Y es que la impresión que me queda de esta primera temporada de la serie es que no sé si quiero ver una segunda temporada. Porque, sí, sé que me engancharé a las convulsiones y revoluciones alambicadas de una trama que ya era vieja con los seriales matinales de los años treinta, y que está resuelta con la misma poca gracia que aquellos matinales (quitando las escenas de cámara partida, para mí el único hallazgo de esta historia), pero que no disfrutaré con ella. Da la impresión de que los guionistas, más allá del petardazo de "contemos una historia en un día de tiempo real" no han sabido qué contar exactamente. No ya porque haya altibajos previsibles en la trama, que éstas no estén compensadas, que de pronto pasemos del ridículo íntimo a la espectacularidad-pero-menos (esto es televisión, no lo olvidemos) de los tiroteos, sino porque la trama sólo da vueltas y más vueltas sobre sí misma. Olvidando lo inverosímil de que los múltiples secuestros de la familia Bauer (¿cuántas veces las pillan a la mamá y la hija, tres, cuatro?) se desarrollen en tan poco tiempo, la serie no tiene ni siquiera la mala baba necesaria para ir engañando al personal: no usa una estrategia de capa de cebolla, sino de círculo. Ahora me escapo, ahora me pillan, ahora éste parece bueno, ahora aquella resulta que es la mala, el terrorista (patético Dennis Hopper en lo que parece una imitación de Anthony Hopkins) que estaba tomando caño lerén lerén, los acentos centroeuropeos que aparecen y desaparecen según se les olvide de pronunciarlos o los secundarios que nada más asomar al fondo sabe uno que van a matarlos a la primera de cambio (o sea, un par de minutos antes de la hora de finalización del capítulo).

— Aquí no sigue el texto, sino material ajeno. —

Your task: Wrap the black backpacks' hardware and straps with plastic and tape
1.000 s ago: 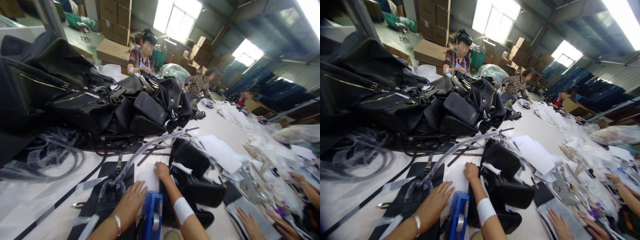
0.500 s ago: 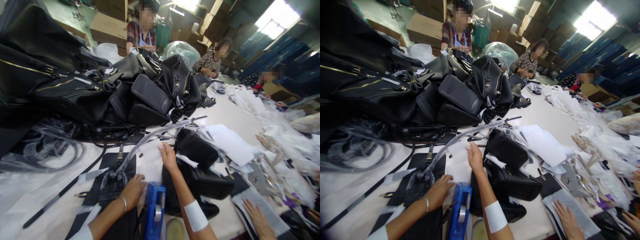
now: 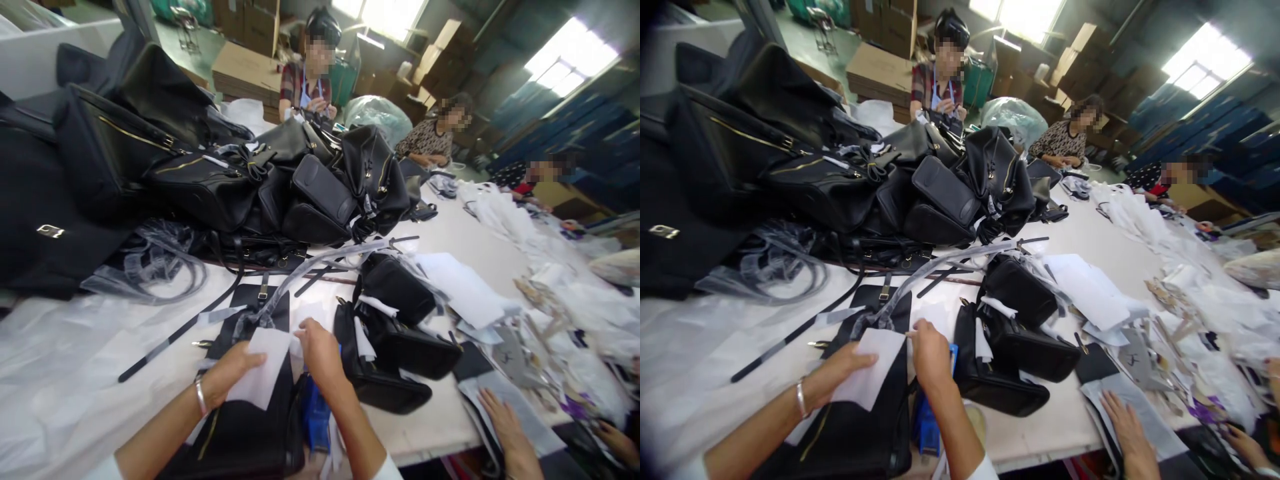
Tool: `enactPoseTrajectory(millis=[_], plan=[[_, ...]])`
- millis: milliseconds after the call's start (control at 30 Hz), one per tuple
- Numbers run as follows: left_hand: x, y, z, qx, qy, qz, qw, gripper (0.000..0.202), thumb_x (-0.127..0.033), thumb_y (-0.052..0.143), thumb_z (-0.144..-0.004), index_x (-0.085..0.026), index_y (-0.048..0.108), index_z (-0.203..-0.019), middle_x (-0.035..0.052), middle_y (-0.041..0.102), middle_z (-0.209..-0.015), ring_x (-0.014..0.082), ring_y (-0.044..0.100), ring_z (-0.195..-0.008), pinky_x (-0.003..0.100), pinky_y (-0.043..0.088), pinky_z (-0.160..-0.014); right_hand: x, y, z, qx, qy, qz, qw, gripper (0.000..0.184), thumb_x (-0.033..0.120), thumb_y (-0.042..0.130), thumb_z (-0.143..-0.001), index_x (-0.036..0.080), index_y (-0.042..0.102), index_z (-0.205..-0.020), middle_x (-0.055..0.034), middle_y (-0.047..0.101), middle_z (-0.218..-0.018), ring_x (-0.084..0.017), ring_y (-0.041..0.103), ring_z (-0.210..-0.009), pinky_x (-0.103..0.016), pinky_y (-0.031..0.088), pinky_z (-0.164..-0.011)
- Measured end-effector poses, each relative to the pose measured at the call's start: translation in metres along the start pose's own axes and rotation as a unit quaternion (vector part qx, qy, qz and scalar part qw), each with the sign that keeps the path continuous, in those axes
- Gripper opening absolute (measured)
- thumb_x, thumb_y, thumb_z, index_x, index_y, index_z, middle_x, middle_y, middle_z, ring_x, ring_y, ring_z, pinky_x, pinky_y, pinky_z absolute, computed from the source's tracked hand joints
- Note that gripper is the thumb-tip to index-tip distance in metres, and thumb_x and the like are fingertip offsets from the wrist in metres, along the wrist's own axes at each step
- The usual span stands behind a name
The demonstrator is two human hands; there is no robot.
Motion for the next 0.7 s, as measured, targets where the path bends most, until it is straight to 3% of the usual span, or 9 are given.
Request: enactPoseTrajectory(millis=[100, 200, 267, 367, 467, 600, 700], plan=[[0.018, -0.016, 0.018, -0.095, 0.021, -0.015, 0.995, 0.042, -0.035, 0.073, -0.070, -0.010, 0.065, -0.103, 0.0109, 0.075, -0.088, 0.0266, 0.070, -0.076, 0.036, 0.054, -0.070, -0.018, 0.022, 0.052, 0.058, 0.110, 0.085, 0.989, 0.030, 0.040, 0.049, -0.092, 0.016, 0.064, -0.083, -0.0132, 0.071, -0.077, -0.026, 0.069, -0.074, -0.029, 0.045, -0.062], [0.031, -0.022, 0.031, -0.088, 0.025, 0.029, 0.995, 0.043, -0.033, 0.072, -0.071, -0.011, 0.063, -0.107, 0.0111, 0.075, -0.089, 0.0285, 0.070, -0.079, 0.038, 0.055, -0.071, -0.024, 0.052, 0.091, 0.095, 0.133, 0.047, 0.985, 0.035, 0.047, 0.048, -0.091, 0.019, 0.065, -0.078, -0.0118, 0.072, -0.076, -0.029, 0.070, -0.076, -0.030, 0.047, -0.061], [0.036, -0.023, 0.034, -0.079, 0.028, 0.056, 0.995, 0.044, -0.031, 0.071, -0.072, -0.012, 0.062, -0.110, 0.0118, 0.075, -0.091, 0.0289, 0.070, -0.080, 0.039, 0.055, -0.072, -0.021, 0.068, 0.103, 0.049, 0.145, 0.022, 0.988, 0.030, 0.042, 0.046, -0.092, 0.020, 0.065, -0.087, -0.0113, 0.073, -0.083, -0.029, 0.070, -0.080, -0.033, 0.049, -0.064], [0.042, -0.022, 0.036, -0.097, 0.053, 0.063, 0.992, 0.041, -0.030, 0.070, -0.073, -0.012, 0.063, -0.110, 0.0122, 0.074, -0.097, 0.0280, 0.070, -0.084, 0.038, 0.054, -0.076, -0.013, 0.078, 0.109, -0.074, 0.138, 0.001, 0.988, 0.027, 0.031, 0.044, -0.091, 0.018, 0.063, -0.105, -0.0140, 0.070, -0.102, -0.030, 0.067, -0.093, -0.038, 0.051, -0.076], [0.047, -0.010, 0.040, -0.103, 0.084, 0.049, 0.990, 0.040, -0.031, 0.070, -0.073, -0.013, 0.065, -0.109, 0.0118, 0.074, -0.101, 0.0272, 0.069, -0.089, 0.037, 0.053, -0.083, -0.005, 0.073, 0.113, -0.153, 0.103, -0.029, 0.982, 0.031, 0.029, 0.044, -0.090, 0.016, 0.063, -0.111, -0.0153, 0.068, -0.110, -0.031, 0.064, -0.101, -0.042, 0.050, -0.087], [0.054, 0.023, 0.046, -0.058, 0.098, 0.063, 0.992, 0.043, -0.038, 0.068, -0.077, -0.014, 0.065, -0.113, 0.0126, 0.072, -0.107, 0.0267, 0.068, -0.095, 0.037, 0.051, -0.089, 0.006, 0.066, 0.124, -0.145, 0.056, -0.127, 0.980, 0.036, 0.029, 0.045, -0.091, 0.020, 0.058, -0.122, -0.0123, 0.065, -0.118, -0.029, 0.062, -0.107, -0.041, 0.050, -0.090], [0.056, 0.044, 0.048, -0.031, 0.112, 0.070, 0.991, 0.046, -0.041, 0.065, -0.080, -0.015, 0.062, -0.118, 0.0128, 0.071, -0.109, 0.0264, 0.067, -0.095, 0.036, 0.052, -0.084, 0.010, 0.061, 0.129, -0.151, 0.021, -0.195, 0.969, 0.039, 0.031, 0.048, -0.090, 0.022, 0.055, -0.127, -0.0115, 0.062, -0.123, -0.028, 0.060, -0.111, -0.039, 0.050, -0.092]])
Point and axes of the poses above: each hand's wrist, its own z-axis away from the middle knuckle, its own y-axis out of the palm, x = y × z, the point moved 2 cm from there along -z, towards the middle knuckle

Hay momentos interesantes, cierto, y personajes atractivos: ese cacho de pan moreno en forma de futuro presidente de todos nosotros; Lady MacBeth reencarnada en su esposa; la actuación desconcertada de la esposa de Bauer cuando pierde la memoria y, mejor todavía, cuando ve en el hospital el conato de agresión policial que le demuestra a qué se dedica exactamente su marido. Y poco más. Como icono cultural de nuestro tiempo, Jack Bauer no tiene chicha: no es Harry el Sucio, no es James Bond, no es Indiana Jones ni John McLane. Pese a las greñas y la barba de un día (je) Kiefer Sutherland sigue dando demasiado joven en pantalla: no parece el padre de su hija, sino un noviete más o menos enrollado; Bruce Willis habría sido, quizás, una elección más acertada, pero el caché es el caché, y desde luego en esta serie no se han calentado los cascos con la historia ni han tirado la casa por la ventana en la realización. Ni siquiera como icono de poli fascistoide tiene Bauer garra alguna, dejando a un lado que esté rodeado de majaderos que se guían por el libro y que, como todo poli o agente secreto que se precie, él se salte las reglas a la torera, que el individualismo es una cosa muy seria y es lo que hace grande a América.
Uno imagina lo que habría podido hacerse llevando XIII, por ejemplo, a la pequeña pantalla y con esas premisas de liar y reliar la trama (porque XIII al menos tiene trama), o con una versión de Monster en imagen real, y no esta sosísima historia de relojes digitales que anuncian la hora entre anuncio y anuncio sin que pase nada interesante durante cuarenta minutos largos. No extraña que en la emisión televisiva aquí en España fueran pasando los episodios de dos en dos: como unidad mínima significativa, sueltos no dicen nada.
La regla de las tres unidades se inventó hace tres siglos. Hubo quien la supo interpretar bien. Pero en realidad, si acabaron por desecharla fue por un motivo muy claro: en el fondo era un coñazo.